Felice Cavallaro, Corriere della Sera 23/02/2011, 23 febbraio 2011
QUEI CINQUE ANNI DI DUBBI E SOSPETTI CHE L’ASSOLUZIONE NON RESTITUISCE
Una foto e un titolo in pagina interna per un’assoluzione che arriva dopo cinque anni di arresti forse non bastano per nessuno. Soprattutto se l’infamia di avere avuto rapporti con Cosa Nostra si abbatte contro un medico «colpevole» di essere addirittura «una creatura» di Bernardo Provenzano. Come è accaduto a Giovanni Mercadante, fino al 2006 il più apprezzato radiologo di Palermo, deputato di Forza Italia, marito di una altrettanto stimata dentista, pazienti felici, compresa la stragrande maggioranza dei cronisti palermitani, considerata la convenzione dell’ente di categoria. Poi, il cataclisma giudiziario partito dall’albero genealogico, con la parentela risalente a uno zio mafioso, ovviamente ammessa dall’imputato: «Ma sono anche nipote di un presidente di Tribunale» . Richiamo soffocato dagli indizi di tre pentiti, creduti in primo grado e, in assenza di riscontri, retrocessi lunedì sera a informatori infidi dai giudici d’appello.
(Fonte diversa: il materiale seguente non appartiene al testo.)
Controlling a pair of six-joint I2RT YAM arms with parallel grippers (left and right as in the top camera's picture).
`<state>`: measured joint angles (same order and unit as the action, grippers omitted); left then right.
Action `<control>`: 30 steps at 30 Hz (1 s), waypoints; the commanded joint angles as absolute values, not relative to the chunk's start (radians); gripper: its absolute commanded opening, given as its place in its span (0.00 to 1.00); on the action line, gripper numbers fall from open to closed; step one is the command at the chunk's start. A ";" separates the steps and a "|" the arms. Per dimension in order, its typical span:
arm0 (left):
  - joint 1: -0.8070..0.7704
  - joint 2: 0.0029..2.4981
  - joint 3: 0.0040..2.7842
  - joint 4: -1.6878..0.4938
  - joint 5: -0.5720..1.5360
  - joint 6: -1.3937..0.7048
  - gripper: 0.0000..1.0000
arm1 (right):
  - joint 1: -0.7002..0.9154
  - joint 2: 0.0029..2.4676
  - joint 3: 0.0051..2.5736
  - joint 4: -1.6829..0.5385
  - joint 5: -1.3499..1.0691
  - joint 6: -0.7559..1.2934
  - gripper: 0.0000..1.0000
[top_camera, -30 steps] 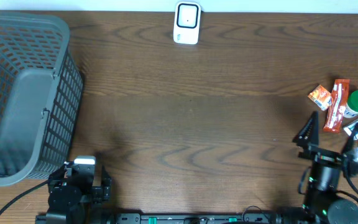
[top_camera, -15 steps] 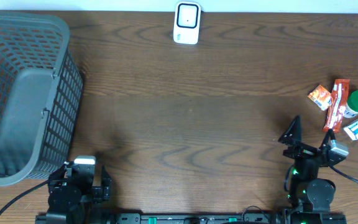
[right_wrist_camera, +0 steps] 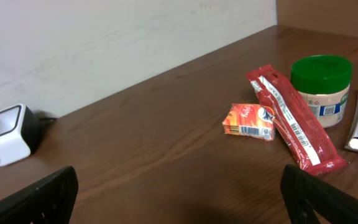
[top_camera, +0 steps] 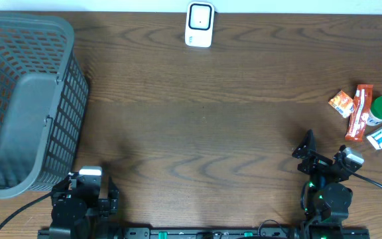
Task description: Scan the item barcode
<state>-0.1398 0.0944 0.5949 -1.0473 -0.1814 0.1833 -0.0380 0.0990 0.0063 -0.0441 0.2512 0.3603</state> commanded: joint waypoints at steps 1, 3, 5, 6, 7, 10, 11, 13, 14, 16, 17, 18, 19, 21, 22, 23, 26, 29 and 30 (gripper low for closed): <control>-0.136 0.091 0.594 -1.047 -0.176 0.185 0.92 | -0.044 0.098 0.006 -0.049 0.257 0.378 0.99; -0.136 0.091 0.594 -1.048 -0.176 0.185 0.92 | -0.044 0.098 0.006 -0.049 0.257 0.378 0.99; -0.136 0.091 0.594 -1.048 -0.176 0.185 0.92 | -0.044 0.098 0.006 -0.049 0.257 0.378 0.99; -0.136 0.091 0.594 -1.048 -0.176 0.185 0.92 | -0.044 0.097 0.006 -0.049 0.257 0.378 0.99; -0.136 0.091 0.594 -1.047 -0.176 0.185 0.92 | -0.044 0.097 0.006 -0.049 0.257 0.378 0.99; -0.136 0.091 0.594 -1.047 -0.176 0.185 0.92 | -0.044 0.096 0.006 -0.049 0.257 0.377 0.99; -0.136 0.091 0.594 -1.047 -0.176 0.185 0.92 | -0.044 0.093 0.006 -0.049 0.257 0.378 0.99; -0.136 0.091 0.594 -1.047 -0.176 0.185 0.92 | -0.044 0.079 0.006 -0.049 0.257 0.378 0.99; -0.136 0.091 0.594 -1.047 -0.176 0.185 0.92 | -0.044 0.065 0.006 -0.049 0.257 0.378 0.99; -0.136 0.091 0.594 -1.047 -0.176 0.185 0.92 | -0.044 0.015 0.006 -0.049 0.257 0.377 0.99; -0.136 0.091 0.594 -1.047 -0.175 0.185 0.92 | -0.045 0.000 0.006 -0.042 0.257 0.377 0.99; -0.136 0.091 0.594 -1.047 -0.176 0.185 0.92 | -0.045 0.005 0.005 -0.050 0.245 0.377 0.99; -0.136 0.091 0.594 -1.047 -0.175 0.185 0.92 | -0.044 0.005 0.005 -0.049 0.234 0.377 0.99; -0.136 0.091 0.594 -1.047 -0.175 0.185 0.92 | -0.043 0.005 0.005 -0.050 0.224 0.379 0.99; -0.136 0.091 0.594 -1.047 -0.176 0.185 0.92 | -0.043 0.005 0.005 -0.049 0.199 0.389 0.99; -0.136 0.091 0.594 -1.047 -0.175 0.185 0.92 | -0.041 0.004 0.005 -0.056 0.183 0.382 0.99; -0.136 0.091 0.594 -1.047 -0.175 0.185 0.92 | -0.030 0.004 0.005 -0.064 0.119 0.195 0.99; -0.136 0.091 0.594 -1.047 -0.175 0.185 0.92 | -0.018 0.004 0.004 -0.071 0.076 0.061 0.99; -0.136 0.091 0.594 -1.048 -0.176 0.185 0.92 | -0.018 0.004 0.004 -0.070 0.077 0.062 0.99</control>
La partita, come sempre capita in Italia, è aperta e rischia di restarlo ancora a lungo se la pubblica accusa deciderà di perseverare promuovendo il ricorso in Cassazione. Ma, intanto, davanti a una sentenza che assolve perché «il fatto non sussiste» un moto di inquietudine dovrebbe vibrare fra i palazzi dell’informazione e della giustizia. Perché s’imporrebbe una «errata corrige» dopo tante speculazioni giornalistiche e televisive sulla zona grigia che c’è, ma che spesso viene raccontata in modo acritico da chi si affida in toto alle tesi d’accusa, allo stralcio di una intercettazione, al sospetto che diventa anticamera della verità. Così confondendo sospetto e dubbio, direbbe un attento lettore di Dürrenmatt. Anche a costo di travolgere la vita di chi ci inciampa di rimbalzo, a cominciare dalla dentista, calunniata e improvvisamente priva di clienti timorosi di «mascariarsi» pure loro, immersa in una solitudine che nessun risarcimento potrà mai bilanciare.